Working on all these valuable books, and seeing how much money these antiquarian dealers were getting for them, I thought, Hell, I could do this, and thus forthcame a new book-centered activity: dealing. And it worked out at first. Then it began not working out. Then the trade foundered completely, ending in a magnificent bankruptcy. I wrote a few short pieces about the business and its demise.
Then, in 2010, with the guilt-sodden luxury of a (cash-only) fresh start, I resumed antiquarian bibliopoly, though I had come to loathe it, at least the selling part: librarians ducked my sales lines by not returning phone calls and emails, collectors bitched about prices, and dealers were just plain sneaky. Not all, of course; there are plenty of fine people in the extended bookmongering college. But still, it is a career I am looking forward to shucking someday, hopefully in favor of a fifth bookish activity, writing. This will probably not come to pass, though — a minor novel every four years, along with a scatter of essays and short stories passim, are not profitable enough to live on, at least if you're an eh ink slinger like moi.

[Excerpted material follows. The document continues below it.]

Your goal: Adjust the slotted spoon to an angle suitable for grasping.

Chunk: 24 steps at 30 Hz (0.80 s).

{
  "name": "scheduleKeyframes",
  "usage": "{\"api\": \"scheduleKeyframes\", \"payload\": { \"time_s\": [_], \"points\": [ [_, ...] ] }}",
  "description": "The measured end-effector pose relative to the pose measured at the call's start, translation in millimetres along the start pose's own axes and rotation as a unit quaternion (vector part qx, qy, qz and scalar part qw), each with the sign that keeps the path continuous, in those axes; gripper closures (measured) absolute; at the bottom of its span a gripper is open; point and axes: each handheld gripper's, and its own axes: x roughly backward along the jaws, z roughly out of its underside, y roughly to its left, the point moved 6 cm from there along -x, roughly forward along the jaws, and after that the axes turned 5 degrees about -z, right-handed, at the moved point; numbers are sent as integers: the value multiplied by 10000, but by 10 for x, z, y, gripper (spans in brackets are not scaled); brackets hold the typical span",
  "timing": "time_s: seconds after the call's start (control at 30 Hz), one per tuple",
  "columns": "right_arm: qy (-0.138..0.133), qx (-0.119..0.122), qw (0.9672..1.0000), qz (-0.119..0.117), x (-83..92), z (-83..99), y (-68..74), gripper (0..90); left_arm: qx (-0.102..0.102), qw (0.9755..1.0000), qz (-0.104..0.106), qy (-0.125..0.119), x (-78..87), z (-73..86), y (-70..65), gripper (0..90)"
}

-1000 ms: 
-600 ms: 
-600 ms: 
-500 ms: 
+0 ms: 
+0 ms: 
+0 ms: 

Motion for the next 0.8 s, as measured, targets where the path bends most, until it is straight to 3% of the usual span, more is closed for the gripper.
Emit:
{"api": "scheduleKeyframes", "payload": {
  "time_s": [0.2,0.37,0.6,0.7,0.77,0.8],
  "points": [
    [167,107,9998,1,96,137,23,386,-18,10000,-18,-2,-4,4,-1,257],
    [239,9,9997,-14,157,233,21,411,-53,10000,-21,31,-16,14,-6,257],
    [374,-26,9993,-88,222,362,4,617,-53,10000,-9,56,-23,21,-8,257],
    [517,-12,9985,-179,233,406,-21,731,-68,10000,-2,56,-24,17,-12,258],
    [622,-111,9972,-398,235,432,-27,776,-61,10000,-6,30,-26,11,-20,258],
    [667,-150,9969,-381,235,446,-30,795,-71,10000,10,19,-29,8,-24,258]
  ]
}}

Of the five book disciplines, writing, for me, is the most rewarding. It is also the most challenging, maddening, dilatory, depression-launching, futile, and addictive. I did not start writing till my mid-30s, when I composed a fairy tale for my girlfriend as a birthday present. I'd been reading the Brothers Grimm, and I had noticed that 19th-century European fairy tales all tend to have a few things in common: total implausibility, amputation or other bloody practices, meaningless and sudden endings, duplicity, and snowy innocence quickly hammered into dark cynicism. It seemed possible to put together a sendup of the genre containing these elements, and The Corkmaker's Tale, the beginning of my writing "career," came to be. It was followed by a novel (which I thought of as a series of fairy tales strung together), titled Fever Chart, that had waited in a slush pile for 14 months before I got an email asking if the manuscript was still available. "Yes, by god!" I wrote back. "Ye-e-e-s!" The book did not do well. It did not "earn out," meaning it didn't make back the money poured into it. I still feel bad about this. And I was sure it would kill any chance of ever publishing again. But no. McSweeney's took pity on me and consented to take a chance on The Parallel Apartments, which is due out on February 11.

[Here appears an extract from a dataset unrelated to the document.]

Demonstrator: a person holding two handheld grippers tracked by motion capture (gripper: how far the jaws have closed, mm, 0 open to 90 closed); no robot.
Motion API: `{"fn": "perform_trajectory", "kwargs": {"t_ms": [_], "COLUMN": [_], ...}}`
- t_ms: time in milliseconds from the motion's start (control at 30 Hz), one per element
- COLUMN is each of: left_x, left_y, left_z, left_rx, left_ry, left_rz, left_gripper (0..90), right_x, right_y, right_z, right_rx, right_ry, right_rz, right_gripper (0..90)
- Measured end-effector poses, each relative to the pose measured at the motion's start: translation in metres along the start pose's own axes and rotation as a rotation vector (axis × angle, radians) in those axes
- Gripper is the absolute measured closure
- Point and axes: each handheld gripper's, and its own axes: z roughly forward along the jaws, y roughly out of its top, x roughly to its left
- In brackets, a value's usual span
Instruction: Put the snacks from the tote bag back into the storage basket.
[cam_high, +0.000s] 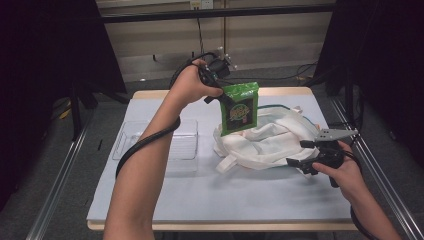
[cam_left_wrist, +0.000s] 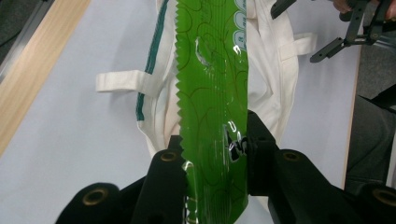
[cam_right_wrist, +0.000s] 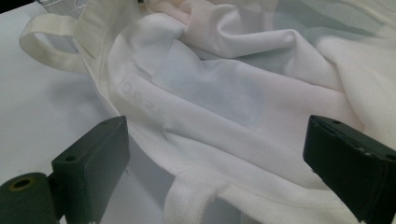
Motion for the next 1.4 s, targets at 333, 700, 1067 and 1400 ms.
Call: {"fn": "perform_trajectory", "kwargs": {"t_ms": [333, 700, 1067, 1400], "left_x": [0.005, 0.007, 0.014, 0.024], "left_y": [-0.014, -0.028, -0.045, -0.060], "left_z": [-0.009, -0.017, -0.030, -0.037], "left_rx": [0.017, 0.001, 0.010, 0.020], "left_ry": [-0.009, -0.020, -0.006, 0.018], "left_rz": [0.018, 0.027, 0.014, -0.001], "left_gripper": [73.9, 73.7, 73.7, 73.6], "right_x": [0.001, 0.000, 0.003, 0.002], "right_y": [0.000, 0.000, 0.001, 0.000], "right_z": [0.002, 0.000, -0.001, 0.001], "right_rx": [0.011, 0.013, 0.014, 0.014], "right_ry": [0.015, 0.015, 0.022, 0.026], "right_rz": [-0.005, -0.008, -0.017, -0.025], "right_gripper": [5.7, 5.2, 5.2, 5.2]}}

I suppose there are other activities involving books that I could try — custodianship of them, defacing them in the name of art or collage, stacking them in the manner of a footstool, stealing them — but none of that really appeals. Maybe I could eat one. Perhaps a children's book, which can be thought of as the veal of books. Marinate, bread, then fry in bacon fat. I'm joking of course. But I have known people, scary people with bullet scars and unpopular haircuts, to whom such bibliophagy would be attractive.
But for me, five bookish offices is plenty to choose from. I don't think I'll ever need another.